Exam Guide: Solutions Architect - Associate
⚡ Domain 4: Design Cost-Optimized Architectures
📘 Task Statement 4.1
🎯 Designing Cost-Optimized Storage Solutions is about storing data in the lowest-cost way that still meets business requirements.
Start with storage type (object, file, block), then check access frequency, performance needs, retention, backup/archive, and transfer method.
You are not just picking “cheap storage.”
You are picking the cheapest storage that still works.
Knowledge
1 | Access Options
Requester Pays
Sometimes storage costs are affected by who pays for access.
S3 Requester Pays
With Requester Pays, the requester pays for request and data transfer charges instead of the bucket owner.

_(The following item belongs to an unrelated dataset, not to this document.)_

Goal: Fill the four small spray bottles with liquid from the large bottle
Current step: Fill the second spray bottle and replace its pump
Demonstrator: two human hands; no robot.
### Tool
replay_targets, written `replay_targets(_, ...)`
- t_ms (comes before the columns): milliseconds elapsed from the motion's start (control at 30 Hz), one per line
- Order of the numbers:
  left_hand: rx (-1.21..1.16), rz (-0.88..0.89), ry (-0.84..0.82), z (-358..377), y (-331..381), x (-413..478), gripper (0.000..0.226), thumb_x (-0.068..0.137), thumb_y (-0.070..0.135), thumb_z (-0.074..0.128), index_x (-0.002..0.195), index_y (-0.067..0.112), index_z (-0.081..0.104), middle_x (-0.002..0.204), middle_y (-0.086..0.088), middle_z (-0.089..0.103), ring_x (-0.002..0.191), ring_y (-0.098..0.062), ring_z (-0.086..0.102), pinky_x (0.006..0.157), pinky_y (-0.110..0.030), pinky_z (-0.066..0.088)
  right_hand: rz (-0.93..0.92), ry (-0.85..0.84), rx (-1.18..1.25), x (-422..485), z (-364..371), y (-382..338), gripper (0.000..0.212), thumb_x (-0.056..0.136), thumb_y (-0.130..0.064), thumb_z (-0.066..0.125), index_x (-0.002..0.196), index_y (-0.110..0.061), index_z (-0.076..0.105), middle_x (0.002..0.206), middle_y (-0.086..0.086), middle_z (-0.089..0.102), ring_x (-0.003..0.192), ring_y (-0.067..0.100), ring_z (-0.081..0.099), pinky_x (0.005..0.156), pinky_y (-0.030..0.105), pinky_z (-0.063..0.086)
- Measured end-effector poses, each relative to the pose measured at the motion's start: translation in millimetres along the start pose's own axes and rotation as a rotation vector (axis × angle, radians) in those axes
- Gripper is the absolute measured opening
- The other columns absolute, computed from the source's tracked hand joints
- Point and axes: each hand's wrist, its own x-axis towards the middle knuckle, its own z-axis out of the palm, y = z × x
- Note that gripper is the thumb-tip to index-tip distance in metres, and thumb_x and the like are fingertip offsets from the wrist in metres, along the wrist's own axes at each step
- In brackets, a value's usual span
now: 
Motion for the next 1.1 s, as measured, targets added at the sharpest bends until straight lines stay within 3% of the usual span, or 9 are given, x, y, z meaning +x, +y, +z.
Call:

Requester Pays is Useful When:
- You share large datasets publicly or with many external consumers
- You want to reduce the owner’s cost for downloads or access
“Dataset is shared with external users, and owner wants to reduce access cost” → Requester Pays.
2 | AWS Cost Management Service Features
Cost Allocation Tags & Multi-Account Billing
Tags and Multi-Account Billing reduce cost directly, but they help track and control cost.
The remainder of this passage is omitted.